Pakula A S, Paller A S
Department of Dermatology, Northwestern University Medical School, Chicago, IL.
J Am Acad Dermatol. 1993 Aug;29(2 Pt 2):340-3. doi: 10.1016/0190-9622(93)70191-u.
Langerhans cell histiocytosis (LCH) is regarded as a disorder of histiocytic cell proliferation of the Langerhans type, probably resulting from altered immunoregulation. Cutaneous involvement is frequent and often appears as a scaling papular eruption that resembles seborrheic dermatitis; when limited to the scalp, scaling and erythema may also be confused with tinea capitis.

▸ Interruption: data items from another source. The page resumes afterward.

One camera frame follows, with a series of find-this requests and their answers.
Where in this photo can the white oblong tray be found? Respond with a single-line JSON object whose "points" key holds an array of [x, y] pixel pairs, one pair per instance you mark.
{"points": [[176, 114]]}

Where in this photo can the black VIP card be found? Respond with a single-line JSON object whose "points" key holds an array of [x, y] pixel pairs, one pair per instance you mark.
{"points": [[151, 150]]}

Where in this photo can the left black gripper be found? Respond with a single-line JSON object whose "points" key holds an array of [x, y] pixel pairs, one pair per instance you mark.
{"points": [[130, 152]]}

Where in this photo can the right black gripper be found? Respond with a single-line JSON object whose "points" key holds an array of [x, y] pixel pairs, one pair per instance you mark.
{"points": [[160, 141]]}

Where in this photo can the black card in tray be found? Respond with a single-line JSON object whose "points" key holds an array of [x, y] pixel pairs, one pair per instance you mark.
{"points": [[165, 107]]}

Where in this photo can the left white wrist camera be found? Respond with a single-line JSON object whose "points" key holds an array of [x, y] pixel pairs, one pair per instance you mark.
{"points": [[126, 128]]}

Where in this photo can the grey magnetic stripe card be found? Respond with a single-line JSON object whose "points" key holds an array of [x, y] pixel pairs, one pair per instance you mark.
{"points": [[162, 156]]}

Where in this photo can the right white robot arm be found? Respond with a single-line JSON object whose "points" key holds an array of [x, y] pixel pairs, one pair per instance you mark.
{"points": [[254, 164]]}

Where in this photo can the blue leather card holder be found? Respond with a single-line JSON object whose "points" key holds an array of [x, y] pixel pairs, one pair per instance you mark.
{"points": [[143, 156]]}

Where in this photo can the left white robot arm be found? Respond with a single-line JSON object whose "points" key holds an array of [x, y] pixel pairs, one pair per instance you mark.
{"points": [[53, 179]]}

We describe four patients who had LCH and documented dermatophyte infection versus colonization of the scalp. Fungal cultures should be considered in patients who have LCH with scalp involvement who do not respond to standard treatment; similarly, it may be appropriate to obtain a skin biopsy specimen from patients with recalcitrant tinea capitis to rule out the presence of underlying LCH.
朗格汉斯细胞组织细胞增多症(LCH)被认为是一种朗格汉斯型组织细胞增殖性疾病,可能由免疫调节改变引起。皮肤受累很常见,常表现为类似脂溢性皮炎的鳞屑性丘疹疹;当局限于头皮时,鳞屑和红斑也可能与头癣相混淆。我们描述了4例患有LCH且有头皮皮肤癣菌感染或定植记录的患者。对于头皮受累且对标准治疗无反应的LCH患者,应考虑进行真菌培养;同样,对于顽固性头癣患者,获取皮肤活检标本以排除潜在LCH的存在可能是合适的。